━━━ SOURCE DATA ━━━
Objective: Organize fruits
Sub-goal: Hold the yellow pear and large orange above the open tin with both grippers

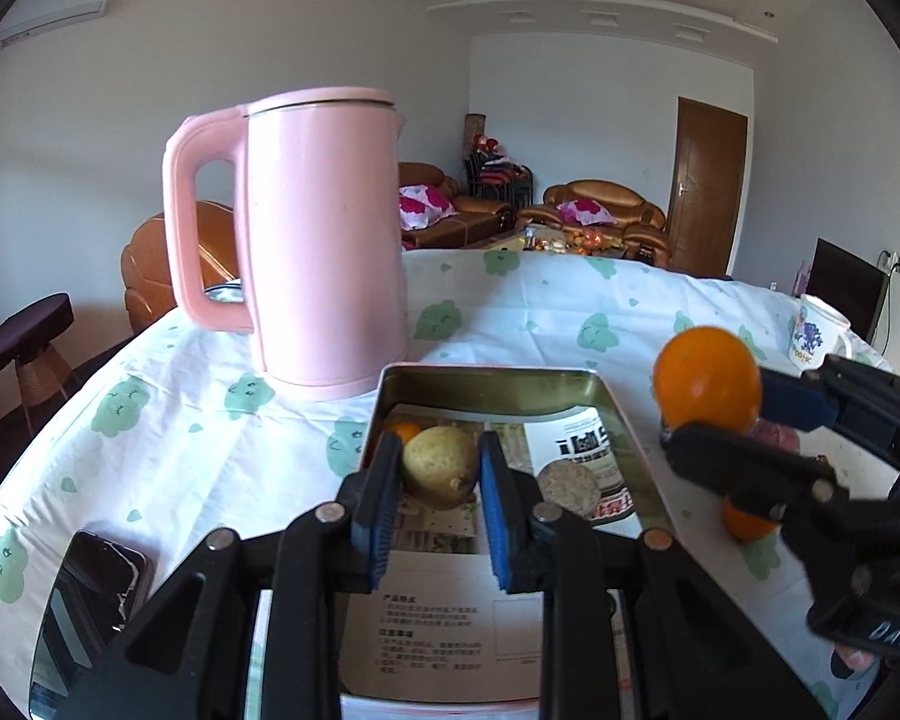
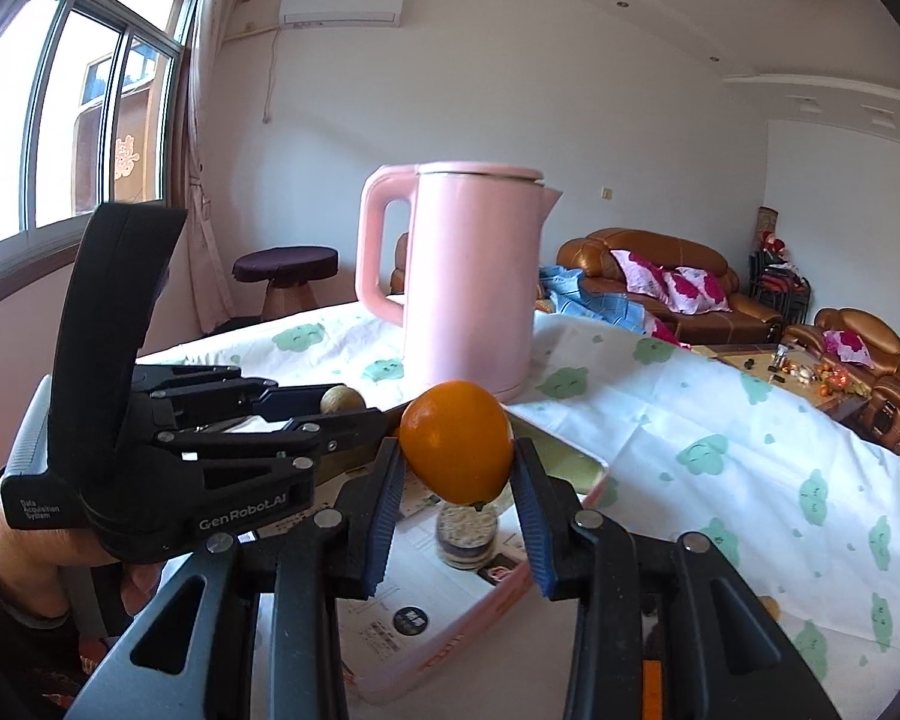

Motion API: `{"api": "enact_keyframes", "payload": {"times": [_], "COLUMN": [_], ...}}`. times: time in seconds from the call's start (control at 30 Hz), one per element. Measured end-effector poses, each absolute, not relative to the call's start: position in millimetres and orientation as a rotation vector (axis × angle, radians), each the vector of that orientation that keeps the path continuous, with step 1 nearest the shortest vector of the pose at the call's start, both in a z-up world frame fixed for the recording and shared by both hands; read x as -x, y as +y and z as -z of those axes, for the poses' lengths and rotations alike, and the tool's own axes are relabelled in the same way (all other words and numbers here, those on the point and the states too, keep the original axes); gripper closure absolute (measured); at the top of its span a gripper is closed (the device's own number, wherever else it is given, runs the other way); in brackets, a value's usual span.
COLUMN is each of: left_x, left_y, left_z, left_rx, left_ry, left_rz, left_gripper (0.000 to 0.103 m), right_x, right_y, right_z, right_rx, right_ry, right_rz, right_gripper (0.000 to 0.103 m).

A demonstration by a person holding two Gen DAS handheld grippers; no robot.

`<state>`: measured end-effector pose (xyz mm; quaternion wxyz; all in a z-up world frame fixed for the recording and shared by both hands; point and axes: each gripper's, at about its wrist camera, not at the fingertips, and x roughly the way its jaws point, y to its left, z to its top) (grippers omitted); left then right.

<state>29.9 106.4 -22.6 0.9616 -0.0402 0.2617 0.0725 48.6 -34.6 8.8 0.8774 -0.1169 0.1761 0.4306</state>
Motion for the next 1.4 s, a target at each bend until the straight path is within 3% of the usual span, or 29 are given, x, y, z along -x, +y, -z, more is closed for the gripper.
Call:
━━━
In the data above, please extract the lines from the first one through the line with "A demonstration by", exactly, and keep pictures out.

Objective: Organize fruits
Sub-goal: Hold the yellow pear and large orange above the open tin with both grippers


Motion API: `{"api": "enact_keyframes", "payload": {"times": [_], "COLUMN": [_], ...}}`. times: time in seconds from the call's start (control at 30 Hz), one per element. Measured end-effector poses, each absolute, not relative to the call's start: position in millimetres and orientation as a rotation vector (axis × angle, radians), each the vector of that orientation that keeps the path continuous, with step 1 nearest the shortest vector of the pose at the call's start, both in a z-up world frame fixed for the recording and shared by both hands; read x as -x, y as +y and z as -z of those axes, for the poses' lengths and rotations alike, and the tool's own axes are relabelled in the same way (all other words and numbers here, those on the point and the states too, keep the original axes); gripper closure absolute (measured); at the top of its span a gripper is closed (the device's own number, wherever else it is given, runs the other way); in brackets, a value's usual span.
COLUMN is each of: left_x, left_y, left_z, left_rx, left_ry, left_rz, left_gripper (0.000 to 0.103 m), right_x, right_y, right_z, right_rx, right_ry, right_rz, right_gripper (0.000 to 0.103 m).

A demonstration by a person holding two Gen DAS handheld grippers; no robot.

Output is complete for this exercise.